__Your goal__:
Take the lines in the listing below from the line with "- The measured" up to and including the line with "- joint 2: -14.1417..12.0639" and set them down exactly, skipping pictures and adding nothing.

__Exercise materials__:

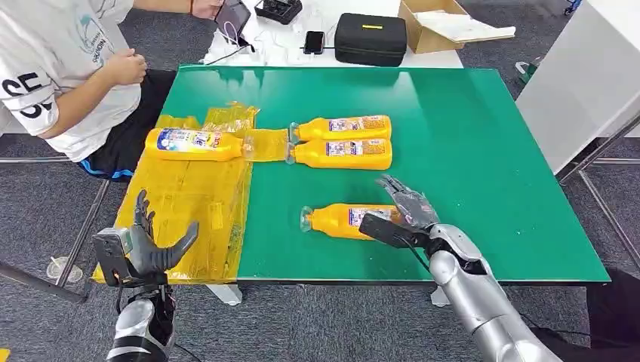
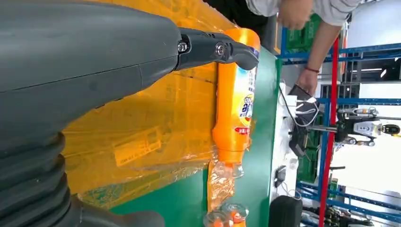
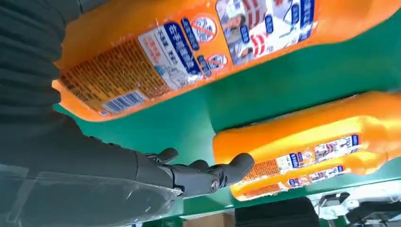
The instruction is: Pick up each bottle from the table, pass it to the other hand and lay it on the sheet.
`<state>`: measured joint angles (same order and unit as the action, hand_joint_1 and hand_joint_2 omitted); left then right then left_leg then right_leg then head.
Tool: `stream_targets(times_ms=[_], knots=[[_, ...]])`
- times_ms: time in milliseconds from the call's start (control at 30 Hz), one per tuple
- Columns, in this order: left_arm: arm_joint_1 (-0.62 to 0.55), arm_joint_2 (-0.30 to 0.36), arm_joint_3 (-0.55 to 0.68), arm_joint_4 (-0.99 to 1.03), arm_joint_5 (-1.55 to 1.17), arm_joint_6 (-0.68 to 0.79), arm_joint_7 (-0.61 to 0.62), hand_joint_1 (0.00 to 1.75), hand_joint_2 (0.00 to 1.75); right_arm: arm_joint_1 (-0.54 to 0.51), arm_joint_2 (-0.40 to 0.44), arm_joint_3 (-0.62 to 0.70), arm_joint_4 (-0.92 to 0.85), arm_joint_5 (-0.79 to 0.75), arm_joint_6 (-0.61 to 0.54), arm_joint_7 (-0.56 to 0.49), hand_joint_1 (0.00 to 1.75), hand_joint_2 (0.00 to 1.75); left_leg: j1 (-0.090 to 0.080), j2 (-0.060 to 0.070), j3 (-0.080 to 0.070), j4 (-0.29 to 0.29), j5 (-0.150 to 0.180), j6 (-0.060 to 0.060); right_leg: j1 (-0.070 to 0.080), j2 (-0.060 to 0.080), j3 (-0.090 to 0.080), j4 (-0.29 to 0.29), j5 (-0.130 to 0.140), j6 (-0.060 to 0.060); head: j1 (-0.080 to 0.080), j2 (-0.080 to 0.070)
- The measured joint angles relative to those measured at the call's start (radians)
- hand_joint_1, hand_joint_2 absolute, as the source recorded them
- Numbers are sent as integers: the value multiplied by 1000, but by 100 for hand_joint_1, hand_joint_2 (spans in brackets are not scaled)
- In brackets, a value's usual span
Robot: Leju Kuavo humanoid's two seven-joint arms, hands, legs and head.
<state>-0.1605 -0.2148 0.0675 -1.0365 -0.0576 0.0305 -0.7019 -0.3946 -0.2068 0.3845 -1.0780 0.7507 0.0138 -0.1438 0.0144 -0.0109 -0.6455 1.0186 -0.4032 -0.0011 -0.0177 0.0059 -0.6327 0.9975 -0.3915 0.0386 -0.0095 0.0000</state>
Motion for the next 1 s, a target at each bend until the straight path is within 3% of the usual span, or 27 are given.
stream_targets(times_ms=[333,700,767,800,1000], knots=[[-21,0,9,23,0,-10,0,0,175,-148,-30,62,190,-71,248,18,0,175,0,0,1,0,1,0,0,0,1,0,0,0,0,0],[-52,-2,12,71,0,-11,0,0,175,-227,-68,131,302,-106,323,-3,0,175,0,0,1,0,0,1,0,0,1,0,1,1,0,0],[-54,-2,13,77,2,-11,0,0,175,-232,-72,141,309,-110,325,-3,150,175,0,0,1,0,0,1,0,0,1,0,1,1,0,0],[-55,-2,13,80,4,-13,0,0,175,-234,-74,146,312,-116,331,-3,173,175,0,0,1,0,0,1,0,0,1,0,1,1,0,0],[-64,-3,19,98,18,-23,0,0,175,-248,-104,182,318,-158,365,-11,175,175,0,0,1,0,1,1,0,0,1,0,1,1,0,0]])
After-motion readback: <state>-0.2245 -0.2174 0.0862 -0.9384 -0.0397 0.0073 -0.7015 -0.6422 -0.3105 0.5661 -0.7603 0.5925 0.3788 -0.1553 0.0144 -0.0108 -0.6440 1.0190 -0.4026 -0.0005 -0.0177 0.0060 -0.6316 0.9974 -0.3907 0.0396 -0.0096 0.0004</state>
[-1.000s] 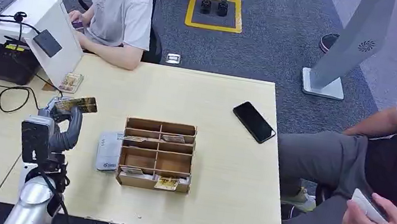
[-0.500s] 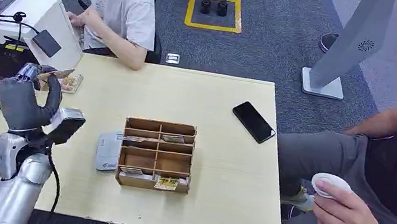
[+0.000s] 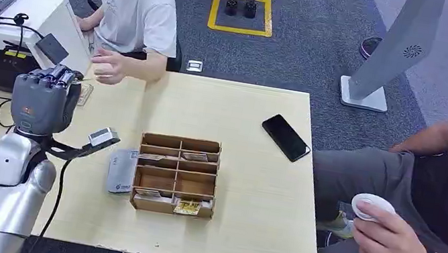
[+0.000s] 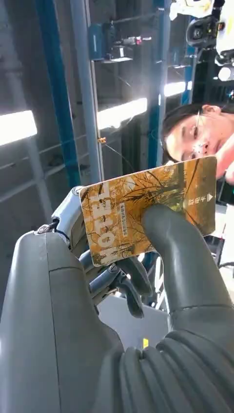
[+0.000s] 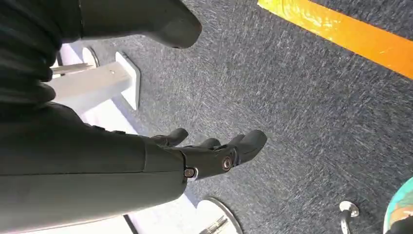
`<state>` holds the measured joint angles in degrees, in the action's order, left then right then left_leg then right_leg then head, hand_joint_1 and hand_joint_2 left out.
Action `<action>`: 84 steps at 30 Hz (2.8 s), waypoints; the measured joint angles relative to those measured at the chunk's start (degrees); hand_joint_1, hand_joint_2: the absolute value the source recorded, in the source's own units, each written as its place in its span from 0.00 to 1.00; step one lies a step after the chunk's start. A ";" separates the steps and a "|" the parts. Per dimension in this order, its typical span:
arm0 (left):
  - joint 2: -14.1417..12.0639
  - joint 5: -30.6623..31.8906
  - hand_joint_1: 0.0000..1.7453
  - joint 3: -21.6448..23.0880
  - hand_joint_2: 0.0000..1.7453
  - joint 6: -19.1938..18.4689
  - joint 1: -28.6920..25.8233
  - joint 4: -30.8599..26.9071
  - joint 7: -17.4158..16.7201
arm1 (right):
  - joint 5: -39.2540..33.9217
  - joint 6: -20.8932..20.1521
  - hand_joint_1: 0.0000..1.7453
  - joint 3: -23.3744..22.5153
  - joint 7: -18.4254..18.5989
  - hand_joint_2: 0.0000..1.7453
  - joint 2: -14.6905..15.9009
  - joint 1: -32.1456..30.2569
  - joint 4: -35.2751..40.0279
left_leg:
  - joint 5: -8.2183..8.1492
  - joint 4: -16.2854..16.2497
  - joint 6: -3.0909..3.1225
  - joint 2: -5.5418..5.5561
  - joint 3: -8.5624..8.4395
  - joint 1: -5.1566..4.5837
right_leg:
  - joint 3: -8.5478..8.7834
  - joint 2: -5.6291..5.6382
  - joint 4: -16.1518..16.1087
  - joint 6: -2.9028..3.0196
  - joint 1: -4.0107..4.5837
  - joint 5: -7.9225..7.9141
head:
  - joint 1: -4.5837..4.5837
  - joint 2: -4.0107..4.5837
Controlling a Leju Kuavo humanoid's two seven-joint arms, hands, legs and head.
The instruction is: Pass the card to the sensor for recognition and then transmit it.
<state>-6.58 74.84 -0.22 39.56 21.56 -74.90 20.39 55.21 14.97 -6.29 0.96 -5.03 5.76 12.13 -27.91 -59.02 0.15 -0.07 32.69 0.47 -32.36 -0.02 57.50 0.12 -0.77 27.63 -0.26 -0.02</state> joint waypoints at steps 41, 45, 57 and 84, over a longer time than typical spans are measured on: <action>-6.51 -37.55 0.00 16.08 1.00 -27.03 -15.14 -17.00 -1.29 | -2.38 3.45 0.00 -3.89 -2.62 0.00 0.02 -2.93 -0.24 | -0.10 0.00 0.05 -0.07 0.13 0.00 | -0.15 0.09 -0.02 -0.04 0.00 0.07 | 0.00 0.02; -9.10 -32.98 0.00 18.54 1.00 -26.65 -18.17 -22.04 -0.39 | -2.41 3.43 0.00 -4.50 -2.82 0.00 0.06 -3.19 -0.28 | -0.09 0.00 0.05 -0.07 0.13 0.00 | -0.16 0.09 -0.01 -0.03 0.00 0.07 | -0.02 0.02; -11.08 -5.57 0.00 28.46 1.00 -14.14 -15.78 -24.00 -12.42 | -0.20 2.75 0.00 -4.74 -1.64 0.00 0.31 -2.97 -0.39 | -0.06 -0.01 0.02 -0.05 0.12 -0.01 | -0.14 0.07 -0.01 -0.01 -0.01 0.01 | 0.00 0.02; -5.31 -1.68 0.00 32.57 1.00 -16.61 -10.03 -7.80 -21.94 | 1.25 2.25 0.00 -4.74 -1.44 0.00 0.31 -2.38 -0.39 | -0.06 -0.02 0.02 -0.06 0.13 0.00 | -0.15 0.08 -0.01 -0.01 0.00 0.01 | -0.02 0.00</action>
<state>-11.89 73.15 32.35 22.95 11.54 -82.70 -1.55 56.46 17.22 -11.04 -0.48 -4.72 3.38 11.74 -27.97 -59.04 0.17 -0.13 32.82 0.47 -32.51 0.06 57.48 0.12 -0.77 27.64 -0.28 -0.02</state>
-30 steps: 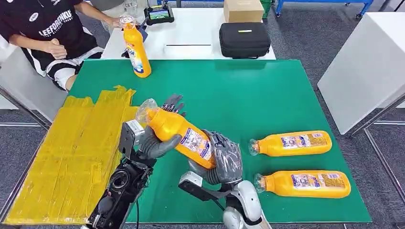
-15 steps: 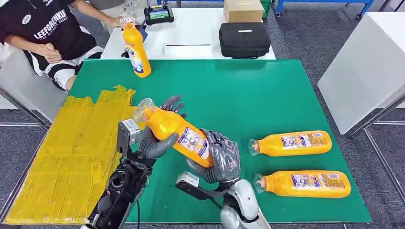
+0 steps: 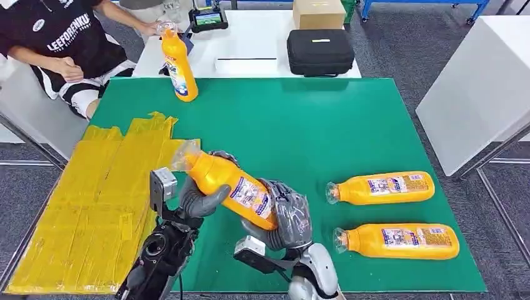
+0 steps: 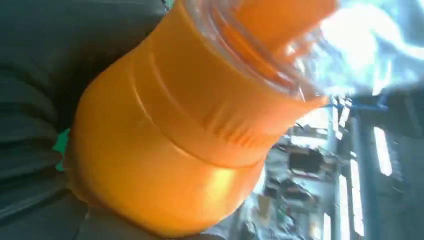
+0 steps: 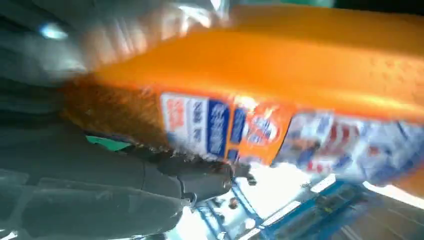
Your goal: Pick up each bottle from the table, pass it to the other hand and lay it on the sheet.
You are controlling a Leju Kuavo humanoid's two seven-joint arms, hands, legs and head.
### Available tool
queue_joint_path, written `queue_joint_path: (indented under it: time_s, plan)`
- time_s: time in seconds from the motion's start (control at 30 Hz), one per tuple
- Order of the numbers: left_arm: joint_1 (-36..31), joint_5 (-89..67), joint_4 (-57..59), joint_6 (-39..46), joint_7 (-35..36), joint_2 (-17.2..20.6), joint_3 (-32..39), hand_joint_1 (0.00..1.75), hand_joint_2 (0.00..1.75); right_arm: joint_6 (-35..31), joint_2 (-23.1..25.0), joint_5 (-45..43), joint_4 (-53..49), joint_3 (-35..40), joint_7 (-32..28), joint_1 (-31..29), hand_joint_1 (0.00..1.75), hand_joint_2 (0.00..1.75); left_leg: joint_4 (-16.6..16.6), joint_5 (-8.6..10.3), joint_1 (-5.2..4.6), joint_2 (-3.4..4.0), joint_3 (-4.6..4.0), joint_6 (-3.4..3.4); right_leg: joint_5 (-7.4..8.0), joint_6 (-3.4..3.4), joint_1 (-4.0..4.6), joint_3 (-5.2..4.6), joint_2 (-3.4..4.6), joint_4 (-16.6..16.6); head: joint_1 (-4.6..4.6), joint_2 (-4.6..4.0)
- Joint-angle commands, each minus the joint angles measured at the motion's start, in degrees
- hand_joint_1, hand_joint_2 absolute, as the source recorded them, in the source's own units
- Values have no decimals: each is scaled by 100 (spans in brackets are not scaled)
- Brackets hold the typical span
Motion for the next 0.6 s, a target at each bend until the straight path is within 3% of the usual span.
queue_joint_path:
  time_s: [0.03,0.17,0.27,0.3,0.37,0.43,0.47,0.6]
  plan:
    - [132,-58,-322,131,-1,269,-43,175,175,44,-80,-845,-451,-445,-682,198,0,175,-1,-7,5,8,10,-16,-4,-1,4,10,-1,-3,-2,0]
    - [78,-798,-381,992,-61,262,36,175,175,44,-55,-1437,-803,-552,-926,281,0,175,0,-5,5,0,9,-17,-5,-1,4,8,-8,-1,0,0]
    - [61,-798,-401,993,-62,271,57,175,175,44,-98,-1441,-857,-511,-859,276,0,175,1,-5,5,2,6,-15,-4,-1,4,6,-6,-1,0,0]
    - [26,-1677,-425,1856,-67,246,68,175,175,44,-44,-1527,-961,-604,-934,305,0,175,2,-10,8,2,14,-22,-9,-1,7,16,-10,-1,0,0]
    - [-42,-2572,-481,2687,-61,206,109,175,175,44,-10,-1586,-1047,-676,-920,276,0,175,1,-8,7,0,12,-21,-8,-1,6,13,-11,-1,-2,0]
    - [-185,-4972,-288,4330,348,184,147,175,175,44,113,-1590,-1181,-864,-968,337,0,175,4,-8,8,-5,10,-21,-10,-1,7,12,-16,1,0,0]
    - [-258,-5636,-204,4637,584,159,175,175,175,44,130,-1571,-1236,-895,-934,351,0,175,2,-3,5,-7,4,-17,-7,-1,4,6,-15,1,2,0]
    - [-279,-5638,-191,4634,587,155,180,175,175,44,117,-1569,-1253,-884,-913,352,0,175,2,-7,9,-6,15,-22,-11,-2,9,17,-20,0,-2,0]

__Response to the exercise__:
- The measured joint angles relative to those measured at the call's start (radians)
- hand_joint_1, hand_joint_2 absolute, as the source recorded them
- Numbers are sent as integers: the value multiplied by 1000, but by 100 for hand_joint_1, hand_joint_2 (spans in brackets are not scaled)
- In brackets, a value's usual span
Robot: Leju Kuavo humanoid's two seven-joint arms, hands, legs and head.
<state>-0.1605 -0.2148 0.0675 -1.0365 -0.0576 0.0305 -0.7019 -0.3946 -0.2068 0.3845 -1.0780 0.7507 0.0138 -0.1438 0.0144 -0.0109 -0.6455 1.0186 -0.4032 -0.0011 -0.0177 0.0059 -0.6327 0.9975 -0.3915 0.0386 -0.0095 0.0000</state>
Motion for the next 1 s, a target at each bend until the straight path is within 3% of the usual span, or 27 are given.
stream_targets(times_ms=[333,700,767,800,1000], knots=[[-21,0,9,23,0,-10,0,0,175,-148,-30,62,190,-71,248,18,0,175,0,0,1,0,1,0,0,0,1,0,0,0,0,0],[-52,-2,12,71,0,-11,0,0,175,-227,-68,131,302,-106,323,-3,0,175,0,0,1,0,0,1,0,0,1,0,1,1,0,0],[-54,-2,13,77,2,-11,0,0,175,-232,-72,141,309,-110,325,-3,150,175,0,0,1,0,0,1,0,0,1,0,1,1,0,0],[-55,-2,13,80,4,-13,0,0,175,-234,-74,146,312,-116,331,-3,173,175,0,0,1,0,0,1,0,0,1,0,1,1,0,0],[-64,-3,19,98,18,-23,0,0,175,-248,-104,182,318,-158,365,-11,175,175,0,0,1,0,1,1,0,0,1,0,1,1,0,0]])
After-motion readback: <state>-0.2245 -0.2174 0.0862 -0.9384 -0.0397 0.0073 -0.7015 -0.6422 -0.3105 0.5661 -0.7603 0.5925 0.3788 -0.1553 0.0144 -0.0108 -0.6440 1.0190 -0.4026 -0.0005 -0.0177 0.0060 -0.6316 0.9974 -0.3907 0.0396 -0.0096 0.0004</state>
[-1.000s] 
[-0.500s] 
[+0.000s] 
[+0.000s] 
[+0.000s] 
`<state>` holds the measured joint angles in degrees, in the action's order, left then right then left_leg then right_leg then head, hand_joint_1 and hand_joint_2 left out.
Action `<action>`: 84 steps at 30 Hz (2.8 s), waypoints; the measured joint angles relative to those measured at the chunk's start (degrees); hand_joint_1, hand_joint_2: the absolute value the source recorded, in the source's own units, each written as its place in its span from 0.00 to 1.00; step one lies a step after the chunk's start. A ";" separates the steps and a "|" the parts. Per dimension in this order, its typical span:
arm0 (left):
  - joint 2: -14.1417..12.0639

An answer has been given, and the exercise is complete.